WORK REQUEST
Print the listing in its entirety and exactly, leaving out images.

.....

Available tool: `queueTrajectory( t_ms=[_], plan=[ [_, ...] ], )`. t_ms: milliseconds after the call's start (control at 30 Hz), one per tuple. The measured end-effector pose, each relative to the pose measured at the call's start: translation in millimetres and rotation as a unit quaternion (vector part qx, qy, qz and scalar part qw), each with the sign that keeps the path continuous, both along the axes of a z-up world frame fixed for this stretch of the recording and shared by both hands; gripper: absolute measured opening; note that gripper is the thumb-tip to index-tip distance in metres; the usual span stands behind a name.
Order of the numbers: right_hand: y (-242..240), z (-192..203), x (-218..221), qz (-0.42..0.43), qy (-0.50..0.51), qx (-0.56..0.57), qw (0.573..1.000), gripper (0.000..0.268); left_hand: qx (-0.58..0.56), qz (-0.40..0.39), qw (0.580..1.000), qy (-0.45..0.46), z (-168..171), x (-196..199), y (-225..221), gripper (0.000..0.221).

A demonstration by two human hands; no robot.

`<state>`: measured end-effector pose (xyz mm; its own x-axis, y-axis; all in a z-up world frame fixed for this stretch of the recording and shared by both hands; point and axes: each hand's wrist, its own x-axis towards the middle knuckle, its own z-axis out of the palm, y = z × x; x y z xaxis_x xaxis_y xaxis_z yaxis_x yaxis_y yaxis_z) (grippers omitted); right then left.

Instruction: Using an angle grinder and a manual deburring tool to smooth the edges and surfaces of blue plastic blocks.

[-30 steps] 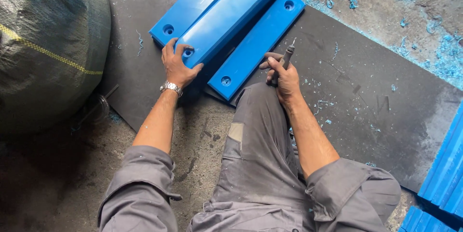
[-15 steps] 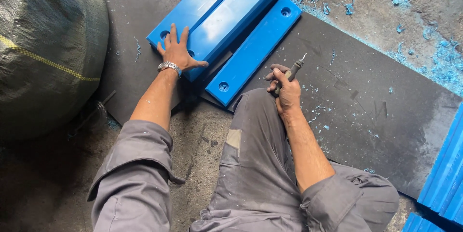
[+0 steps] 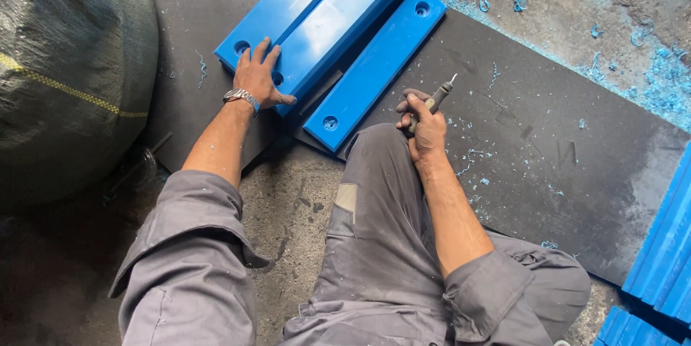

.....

RESULT OF THE TASK
Available tool: `queueTrajectory( t_ms=[_], plan=[ [_, ...] ], )`. t_ms: milliseconds after the call's start (control at 30 Hz), one per tuple. The measured end-effector pose, each relative to the pose measured at the call's start: translation in millimetres and rotation as a unit quaternion (vector part qx, qy, qz and scalar part qw), each with the sign that keeps the path continuous, both along the axes of a z-up world frame fixed for this stretch of the recording and shared by both hands; gripper: absolute measured opening; note that gripper is the thumb-tip to index-tip distance in metres; the usual span stands behind a name.
Order of the numbers: right_hand: y (-242..240), z (-192..203), x (-218..221), qz (-0.42..0.43), qy (-0.50..0.51), qx (-0.56..0.57), qw (0.573..1.000), gripper (0.000..0.268); left_hand: qx (-0.58..0.56), qz (-0.40..0.39), qw (0.580..1.000), qy (-0.45..0.46), z (-168..171), x (-196..199), y (-225..221), gripper (0.000..0.221).

A demonstration by two human hands; no robot.

`<state>`: measured end-effector pose (xyz mm; its own x-axis, y-axis; all in a z-up world frame fixed for this stretch of the recording and shared by both hands; point and axes: each hand's wrist, its own x-axis towards the middle knuckle, its own z-axis out of the palm, y = z × x; x y z xaxis_x xaxis_y xaxis_z yaxis_x yaxis_y yaxis_z) (grippers omitted); right then left.

Instruction: Using an angle grinder and a manual deburring tool to smooth the edges and surfaces of blue plastic blocks.

[-30 steps] 
[-15 steps] 
[+0 steps] 

The exercise has been fully answered.